Every line of the following records that includes "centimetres" should be copied.
★ ★ ★ ★ ★
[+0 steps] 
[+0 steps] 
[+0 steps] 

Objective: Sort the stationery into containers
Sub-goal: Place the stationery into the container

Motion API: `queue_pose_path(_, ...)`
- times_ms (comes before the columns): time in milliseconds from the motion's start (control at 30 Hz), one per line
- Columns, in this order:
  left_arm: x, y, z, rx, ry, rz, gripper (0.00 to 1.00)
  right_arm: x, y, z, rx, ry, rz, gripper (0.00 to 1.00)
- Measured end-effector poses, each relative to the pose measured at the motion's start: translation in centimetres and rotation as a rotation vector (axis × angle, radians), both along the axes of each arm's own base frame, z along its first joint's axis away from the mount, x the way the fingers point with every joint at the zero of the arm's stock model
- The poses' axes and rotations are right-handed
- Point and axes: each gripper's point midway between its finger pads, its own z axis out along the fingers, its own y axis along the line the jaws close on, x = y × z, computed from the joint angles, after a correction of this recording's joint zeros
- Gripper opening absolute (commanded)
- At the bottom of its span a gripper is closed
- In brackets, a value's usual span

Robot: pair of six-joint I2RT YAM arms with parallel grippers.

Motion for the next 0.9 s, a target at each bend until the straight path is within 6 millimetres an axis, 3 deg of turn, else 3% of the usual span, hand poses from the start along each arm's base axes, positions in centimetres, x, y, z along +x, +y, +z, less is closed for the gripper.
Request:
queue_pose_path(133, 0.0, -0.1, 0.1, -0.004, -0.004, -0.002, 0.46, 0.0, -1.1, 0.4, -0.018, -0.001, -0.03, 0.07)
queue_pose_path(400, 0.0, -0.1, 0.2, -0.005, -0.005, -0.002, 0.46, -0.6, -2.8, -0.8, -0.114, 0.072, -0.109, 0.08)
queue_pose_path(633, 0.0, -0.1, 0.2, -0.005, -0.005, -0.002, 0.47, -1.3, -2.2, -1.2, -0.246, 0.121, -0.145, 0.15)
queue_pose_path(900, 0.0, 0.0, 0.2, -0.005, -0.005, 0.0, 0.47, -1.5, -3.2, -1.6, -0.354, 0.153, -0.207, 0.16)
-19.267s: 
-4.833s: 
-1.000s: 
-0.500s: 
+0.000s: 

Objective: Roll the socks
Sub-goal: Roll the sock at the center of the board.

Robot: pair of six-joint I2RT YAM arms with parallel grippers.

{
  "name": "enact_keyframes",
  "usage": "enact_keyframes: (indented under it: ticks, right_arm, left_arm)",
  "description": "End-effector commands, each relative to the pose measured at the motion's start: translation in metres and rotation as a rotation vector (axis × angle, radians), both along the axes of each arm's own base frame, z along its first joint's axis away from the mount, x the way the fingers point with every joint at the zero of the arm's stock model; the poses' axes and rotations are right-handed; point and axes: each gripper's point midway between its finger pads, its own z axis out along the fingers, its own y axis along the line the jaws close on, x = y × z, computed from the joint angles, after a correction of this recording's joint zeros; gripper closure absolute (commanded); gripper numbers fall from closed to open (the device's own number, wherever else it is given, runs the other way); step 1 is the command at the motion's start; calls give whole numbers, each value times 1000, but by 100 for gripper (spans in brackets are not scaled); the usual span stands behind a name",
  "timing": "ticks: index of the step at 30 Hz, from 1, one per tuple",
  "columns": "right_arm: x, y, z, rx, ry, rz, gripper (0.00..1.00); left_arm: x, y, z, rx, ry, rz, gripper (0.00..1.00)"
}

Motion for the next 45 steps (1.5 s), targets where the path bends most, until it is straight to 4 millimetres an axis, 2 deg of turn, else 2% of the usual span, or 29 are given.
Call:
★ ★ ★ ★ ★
### RESPONSE TO THE TASK
- Measured end-effector poses, each relative to the pose measured at the motion's start: translation in centimetres and rotation as a rotation vector (axis × angle, radians), both along the axes of each arm's own base frame, z along its first joint's axis away from the mount, x the way the fingers point with every joint at the zero of the arm's stock model
Motion for the next 0.9 s, a target at each bend until the straight path is within 6 millimetres an axis, 3 deg of turn, else 3% of the usual span, hand poses from the start along each arm's base axes, positions in centimetres, x, y, z along +x, +y, +z, less is closed for the gripper.

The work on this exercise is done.